-------- Supplied information

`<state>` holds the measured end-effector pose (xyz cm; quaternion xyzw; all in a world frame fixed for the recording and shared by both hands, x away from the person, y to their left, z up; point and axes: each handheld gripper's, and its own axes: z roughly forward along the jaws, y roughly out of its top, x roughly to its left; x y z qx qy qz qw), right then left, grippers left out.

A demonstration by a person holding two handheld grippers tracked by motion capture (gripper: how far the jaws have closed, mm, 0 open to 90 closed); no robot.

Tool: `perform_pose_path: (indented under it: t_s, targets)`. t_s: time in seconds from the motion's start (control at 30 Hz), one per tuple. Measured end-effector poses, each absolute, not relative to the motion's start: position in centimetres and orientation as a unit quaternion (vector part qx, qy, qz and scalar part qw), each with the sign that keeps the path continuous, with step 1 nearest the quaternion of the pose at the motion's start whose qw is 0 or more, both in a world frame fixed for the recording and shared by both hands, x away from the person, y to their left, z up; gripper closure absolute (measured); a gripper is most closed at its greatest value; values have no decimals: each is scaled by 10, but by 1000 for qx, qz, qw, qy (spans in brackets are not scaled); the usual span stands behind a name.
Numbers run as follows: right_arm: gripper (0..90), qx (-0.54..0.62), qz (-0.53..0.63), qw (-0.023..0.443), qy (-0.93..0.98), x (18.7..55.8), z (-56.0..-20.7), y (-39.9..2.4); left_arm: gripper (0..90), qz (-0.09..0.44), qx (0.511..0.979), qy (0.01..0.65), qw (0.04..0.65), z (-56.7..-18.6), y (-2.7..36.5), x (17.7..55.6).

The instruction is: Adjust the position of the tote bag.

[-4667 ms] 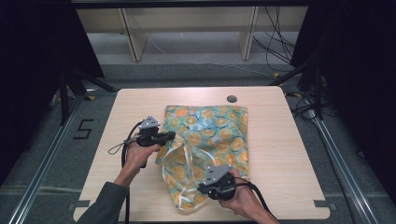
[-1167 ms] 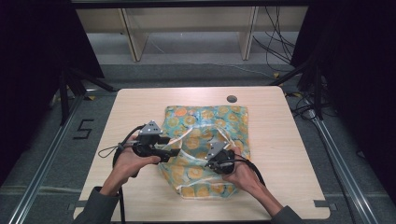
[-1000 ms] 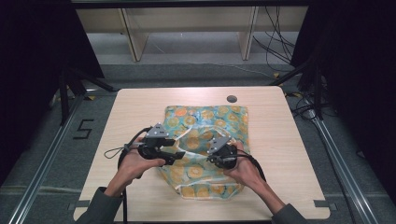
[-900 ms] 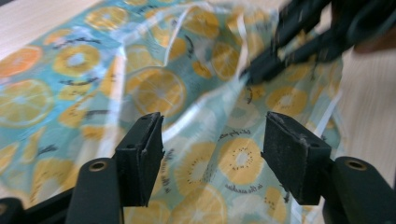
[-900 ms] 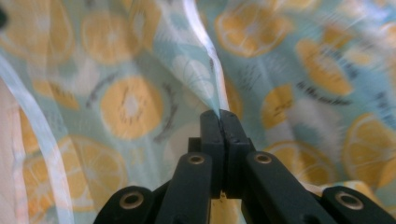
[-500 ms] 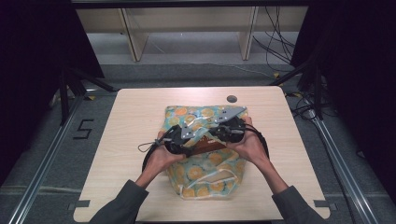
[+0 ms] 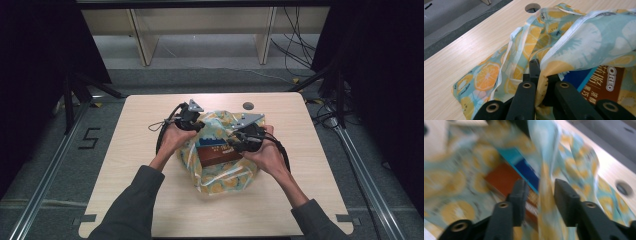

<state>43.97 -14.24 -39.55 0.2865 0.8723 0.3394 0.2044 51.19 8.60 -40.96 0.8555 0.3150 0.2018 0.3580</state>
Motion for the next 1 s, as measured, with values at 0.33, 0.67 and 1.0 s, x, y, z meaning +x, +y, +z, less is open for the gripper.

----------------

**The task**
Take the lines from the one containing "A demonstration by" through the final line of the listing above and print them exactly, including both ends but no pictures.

**Task result**
A demonstration by a person holding two handheld grippers tracked by motion capture (gripper: how far the jaws have closed, mm, 0 open to 90 closed); no robot.

Tool: `perform_pose_path: (indented under it: t_s, targets)`. t_s: time in seconds from the motion's start (control at 30 Hz), one per tuple. Measured end-effector poses, each absolute, not relative to the motion's start: position in centimetres and orientation as a unit quaternion (vector part qx, qy, qz and scalar part qw), each with the sign that keeps the path continuous, with step 1 nearest the quaternion of the pose at the motion's start whose qw is 0 or more, both in a world frame fixed for the recording and shared by both hands, x away from the person, y to their left, z up; gripper closure absolute (measured); a gripper is most closed at its greatest value; values have no decimals: each is scaled by 10, but by 1000 for qx, qz, qw, qy (spans in brackets are not scaled); the usual span stands behind a name.
Numbers run as follows: right_arm: gripper (0..90), qx (-0.54..0.62), qz (-0.53..0.63), qw (-0.023..0.443), qy (-0.93..0.98), x (18.7..55.8), z (-56.0..-20.7), y (-39.9..2.4); left_arm: gripper (0..90), qz (-0.09..0.44), qx (0.511..0.979), qy (0.01..0.65), qw (0.04..0.65), z (-56.7..-18.6), y (-2.7..36.5), x (17.7..55.6).

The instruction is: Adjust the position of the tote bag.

[-4667 ms] 
[-1167 ms] 
[-1000 ms] 
[-900 ms] 
[-900 ms] 
[-500 ms] 
[+0 ms] 

<state>43.97 -14.24 -39.55 0.2865 0.8723 0.3394 0.2044 51.19 8.60 -40.96 0.8555 0.3150 0.2018 0.3580</state>
Motion for the next 1 s, as measured, with values at 0.33, 0.67 and 1.0 s, x, y, z meaning +x, +y, +z, less is open for the gripper.

Exercise complete, with nothing further to add.